Я считаю своим долгом уведомить Вас, что не могу взяться за изучение дела, которое нужно выяснить, блуждая в таком лабиринте. Я начал читать отчет о процессе мисс Дудэ *, но теперь вижу, что это свыше моих сил. Мои дни заполнены работой, все мои мысли поглощены новой книгой, мои дела имеют ясную цель и смысл, я должен отвечать бесчисленным корреспондентам, которые вправе рассчитывать на мою аккуратность и внимание, и я не могу отдать себя на произвол чуждой мне стихии. Мне известно о деле мисс Дудэ не больше, чем о любом другом деле, в ходе которого человека судят, признают виновным и оставляют без последствий поданную им кассационную жалобу. В том, что она не испытывает недостатка в друзьях, меня вполне убеждает великодушное участие, которое принимаете в ее судьбе Вы и упомянутая Вами дама. Оставить работу и дела, которые непрерывно требуют от меня самого пристального внимания, и тратить свои силы, блуждая в запутанных ходах этого лабиринта, означает для меня то же самое, что уподобить свою жизнь и самый смысл ее недолговечным следам на прибрежном морском песке, который я вижу из окна моего кабинета.
Все полученные мною бумаги я немедленно отошлю на Ваше имя в редакцию "Домашнего чтения" в Лондоне, где о них позаботится мистер Уилс. Этот джентльмен перешлет их по тому адресу, который Вы соблаговолите ему сообщить.
Ваш покорный слуга.
25
У. Г. УИЛСУ
Фолкстон,
воскресенье, 22 июли 1855 г.
Дорогой Уилс!
Длинная повесть без заглавия, которую я прочел сегодня утром, произвела на меня такое сильное впечатление, что мне трудно приняться за деловое письмо. Мне давно уже не доводилось читать ничего столь трогательного. О частностях я придерживаюсь совсем иного мнения, нежели Вы. Вся повесть настолько продуманна, что любые подробности кажутся необходимыми и соответствующими целому. Я по совести не могу предложить автору сделать какие-либо значительные сокращения. На мои взгляд, это было бы решительным образом неправильно - во всей рукописи я не заметил, пожалуй, ни одной детали, которая не была бы существенной частью всей грустной картины.

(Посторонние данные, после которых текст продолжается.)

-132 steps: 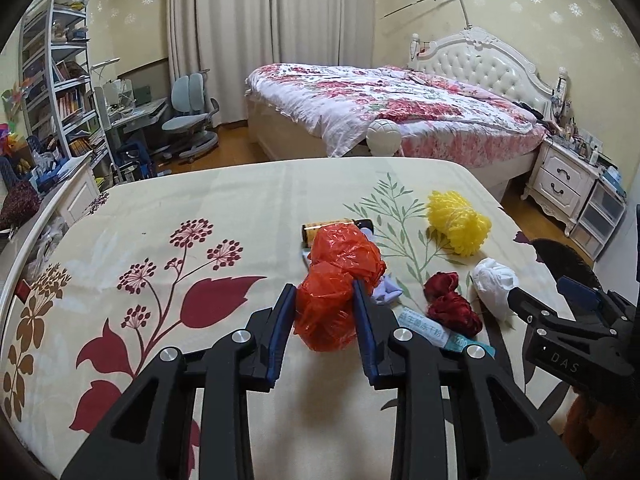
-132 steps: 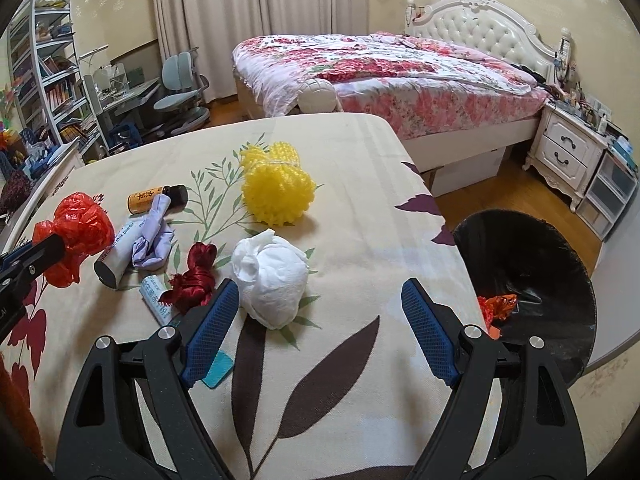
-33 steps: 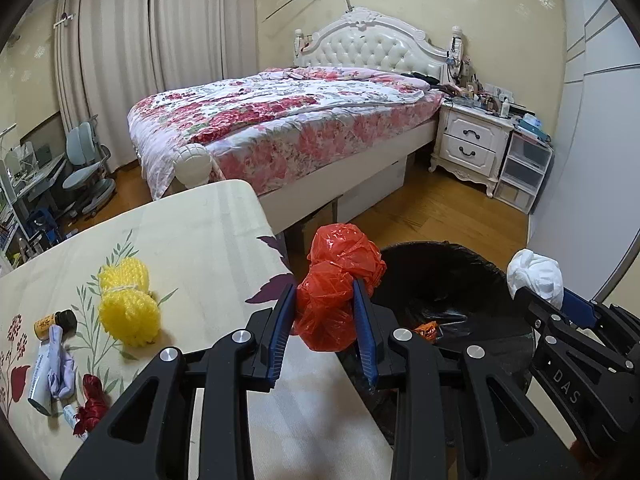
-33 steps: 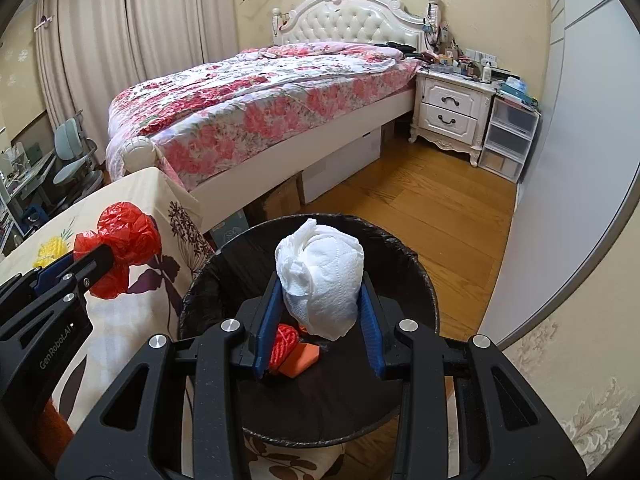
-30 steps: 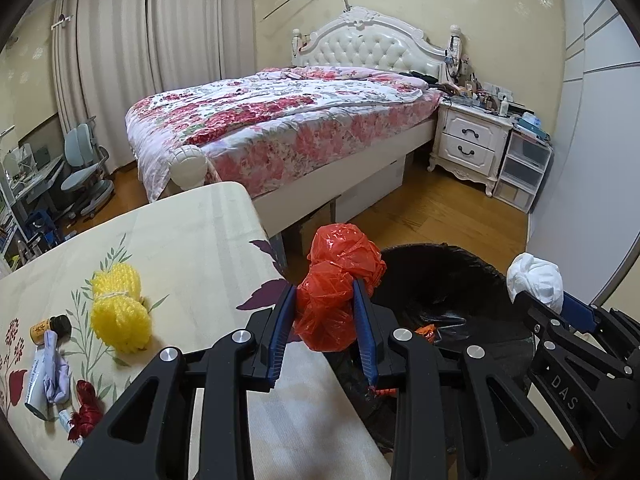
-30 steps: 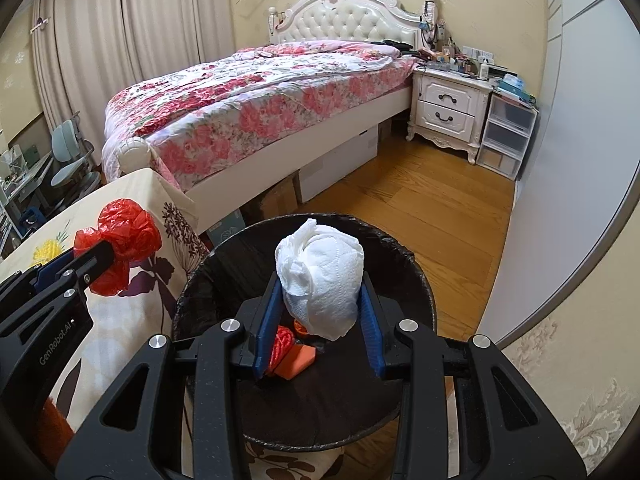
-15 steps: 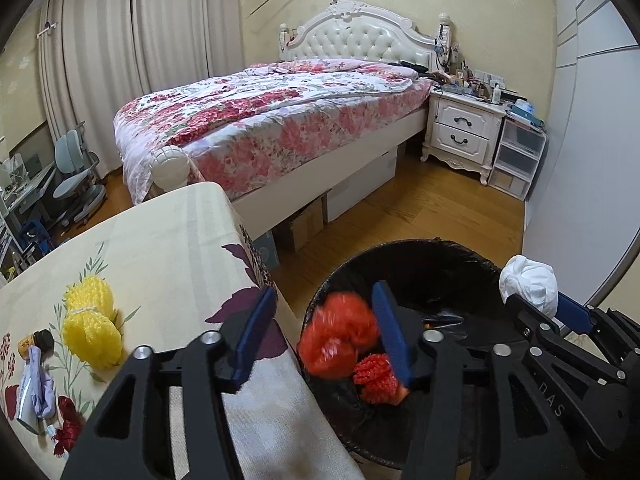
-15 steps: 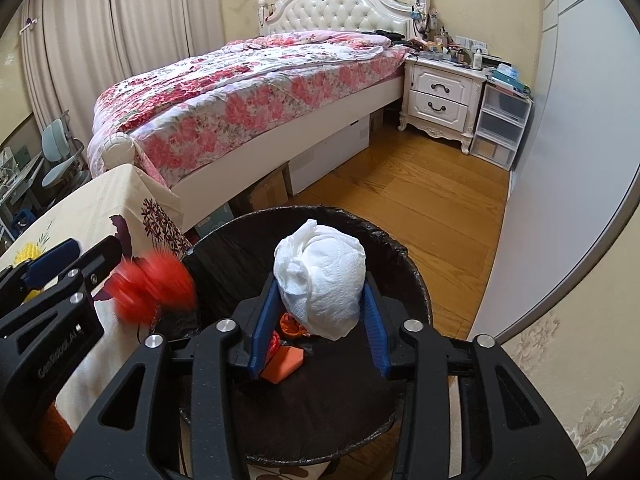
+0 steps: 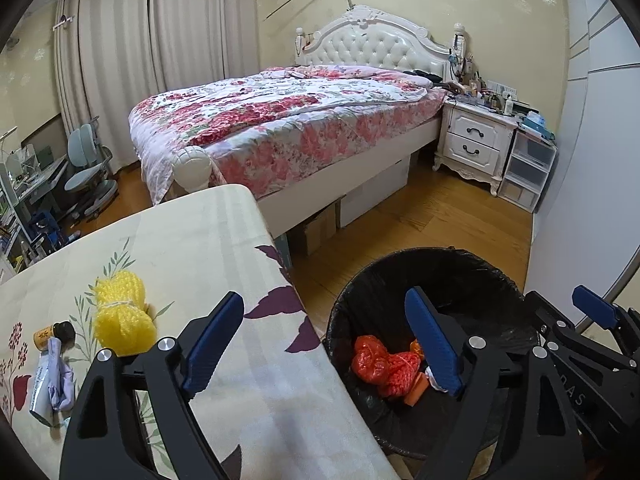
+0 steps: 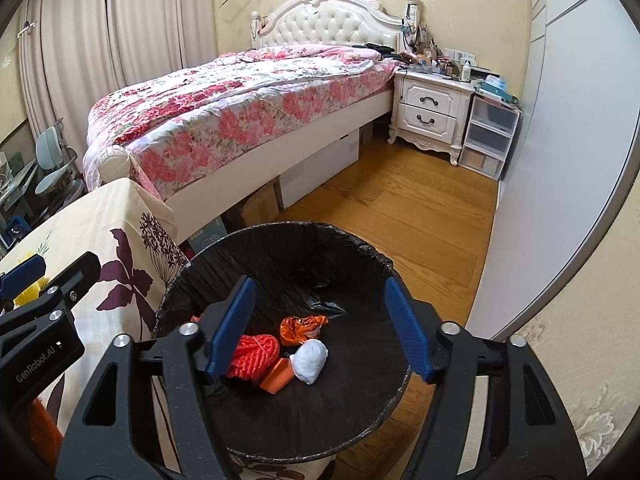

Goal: Collect trash
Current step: 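Open the right tool to drop the tissue while the left tool releases the red bag into the bin, then grasp the dark red ribbon with the right tool while the left tool grasps the white tube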

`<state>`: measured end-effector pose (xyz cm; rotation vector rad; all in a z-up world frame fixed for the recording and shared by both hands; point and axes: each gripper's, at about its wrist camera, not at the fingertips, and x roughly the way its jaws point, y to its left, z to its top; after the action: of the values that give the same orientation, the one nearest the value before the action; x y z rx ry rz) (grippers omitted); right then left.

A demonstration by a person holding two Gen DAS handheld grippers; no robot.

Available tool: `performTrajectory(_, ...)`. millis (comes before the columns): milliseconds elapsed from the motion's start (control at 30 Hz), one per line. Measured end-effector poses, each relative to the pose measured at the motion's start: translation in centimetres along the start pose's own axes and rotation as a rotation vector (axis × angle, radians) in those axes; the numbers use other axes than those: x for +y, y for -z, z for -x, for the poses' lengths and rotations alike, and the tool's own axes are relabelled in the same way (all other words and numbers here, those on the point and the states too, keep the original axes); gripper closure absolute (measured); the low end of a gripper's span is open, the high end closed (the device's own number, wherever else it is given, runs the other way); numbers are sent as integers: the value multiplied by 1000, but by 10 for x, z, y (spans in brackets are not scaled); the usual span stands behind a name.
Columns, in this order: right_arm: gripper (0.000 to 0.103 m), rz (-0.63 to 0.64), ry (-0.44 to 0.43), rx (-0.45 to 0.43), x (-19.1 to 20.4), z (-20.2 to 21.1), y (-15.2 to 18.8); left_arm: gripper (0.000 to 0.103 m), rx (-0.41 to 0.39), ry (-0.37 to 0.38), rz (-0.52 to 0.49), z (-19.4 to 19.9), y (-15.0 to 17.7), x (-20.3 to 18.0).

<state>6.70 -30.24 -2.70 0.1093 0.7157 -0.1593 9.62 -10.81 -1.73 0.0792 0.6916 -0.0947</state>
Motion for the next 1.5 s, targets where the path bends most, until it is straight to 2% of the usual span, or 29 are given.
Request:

Остаются, однако, две трудности, делающие ее неприемлемой для "Домашнего чтения". Во-первых - ее длина. А во-вторых - главная ее идея. Эта ужасная возможность - а скорее, даже вероятность - угрожает стольким людям без какой бы то ни было вины с их стороны, что боюсь, как бы эта повесть не причинила много горя, если мы предложим ее нашим многочисленным читателям. Я страшусь взять на себя ответственность и пробудить ужас и отчаяние, дремлющие, быть может, в стольких сердцах. Поэтому я с большой неохотой пришел к заключению, что нам не остается иного выхода, как вернуть повесть автору. Однако я хотел бы, чтобы Вы, сообщив ей перечисленные мною выше причины моего отказа, в самых лестных выражениях передали бы ей мое мнение о величайших достоинствах этой повести. Я искренне считаю ее замечательным произведением и буду рад написать автору письмо, если она того пожелает, чтобы рассказать о своем впечатлении. Может быть, мне удастся даже уговорить какого-нибудь издателя.